W czwartek Figma - firma znana z rewolucyjnego podejścia do projektowania interfejsów - zadebiutowała na nowojorskiej giełdzie. I to z hukiem. Akcje spółki, pierwotnie wycenione na 33 dolary, otworzyły się po 85 dol., a już chwilę później sięgnęły poziomu 107 dol. W piątek przebiły nawet 120 dol., co oznacza wzrost o ponad 250 proc. w stosunku ceny emisyjnej.

Figma zakończyła piątkowe notowania na poziomie 113,8 dol. za akcję, co oznacza wycenę na poziomie 68 miliardów dolarów — ponad trzykrotnie więcej niż kwota, którą Adobe planowało zapłacić za jej przejęcie.

W 2022 roku Adobe próbowało przejąć Figmę za 20 miliardów dolarów.
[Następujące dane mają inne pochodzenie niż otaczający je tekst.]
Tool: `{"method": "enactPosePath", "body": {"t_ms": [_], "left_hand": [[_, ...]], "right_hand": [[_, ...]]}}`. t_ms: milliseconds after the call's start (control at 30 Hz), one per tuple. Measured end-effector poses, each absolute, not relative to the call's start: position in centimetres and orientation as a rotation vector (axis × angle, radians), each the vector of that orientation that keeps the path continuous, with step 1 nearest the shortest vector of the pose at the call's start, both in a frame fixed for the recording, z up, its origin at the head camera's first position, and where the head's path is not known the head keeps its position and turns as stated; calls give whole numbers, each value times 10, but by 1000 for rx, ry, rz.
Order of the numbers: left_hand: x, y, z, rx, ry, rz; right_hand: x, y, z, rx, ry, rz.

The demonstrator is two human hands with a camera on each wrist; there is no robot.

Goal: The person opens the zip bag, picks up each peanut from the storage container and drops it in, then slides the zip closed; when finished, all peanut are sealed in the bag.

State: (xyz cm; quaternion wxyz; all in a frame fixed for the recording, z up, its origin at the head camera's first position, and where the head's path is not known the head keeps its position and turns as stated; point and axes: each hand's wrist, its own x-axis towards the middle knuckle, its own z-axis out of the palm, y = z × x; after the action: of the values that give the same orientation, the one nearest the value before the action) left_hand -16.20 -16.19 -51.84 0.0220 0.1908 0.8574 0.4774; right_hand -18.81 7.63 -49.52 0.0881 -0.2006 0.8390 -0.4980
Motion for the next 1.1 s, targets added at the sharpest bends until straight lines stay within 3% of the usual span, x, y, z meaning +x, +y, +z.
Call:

Transakcja upadła rok później z powodu oporu regulatorów, w tym amerykańskiej FTC oraz brytyjskich urzędów ds. konkurencji. Głośne "nie" dla tej fuzji było elementem szerszego trendu:
Zaostrzanie nadzoru nad Big Techami
Była szefowa FTC, Lina Khan, w piątek na platformie X napisała:
To przypomnienie, że pozwalanie startupom rozwijać się samodzielnie - zamiast stawania się częścią wielkich korporacji - może generować ogromną wartość. To zwycięstwo dla pracowników, inwestorów, innowacji i społeczeństwa

Czytaj więcej o Big Techach:
Dolina Krzemowa odżywa
Debiut Figmy może być najważniejszym w tym roku.. W ostatnich miesiącach swoje IPO przeprowadziły również takie firmy jak CoreWeave, Hinge Health, Chime czy Circle. Każda z nich - z różnym skutkiem - potwierdza, że rynek powoli wraca do formy sprzed pandemii i kryzysu technologicznego z lat 2022–2023.
Figma pokazuje zaś, że startupy mogą rosnąć organicznie i odnosić spektakularne sukcesy bez wsparcia gigantów. Przychody spółki w pierwszym kwartale 2025 roku wzrosły o 46 proc. r/r do 228,2 mln dol., a zysk netto wyniósł 44,8 mln dol. CFO firmy, Praveer Melwani, zapowiedział, że nie zamierza zwalniać tempa. Nadal będzie rozwijać się niezależnie, a na horyzoncie są już możliwe przejęcia mniejszych graczy.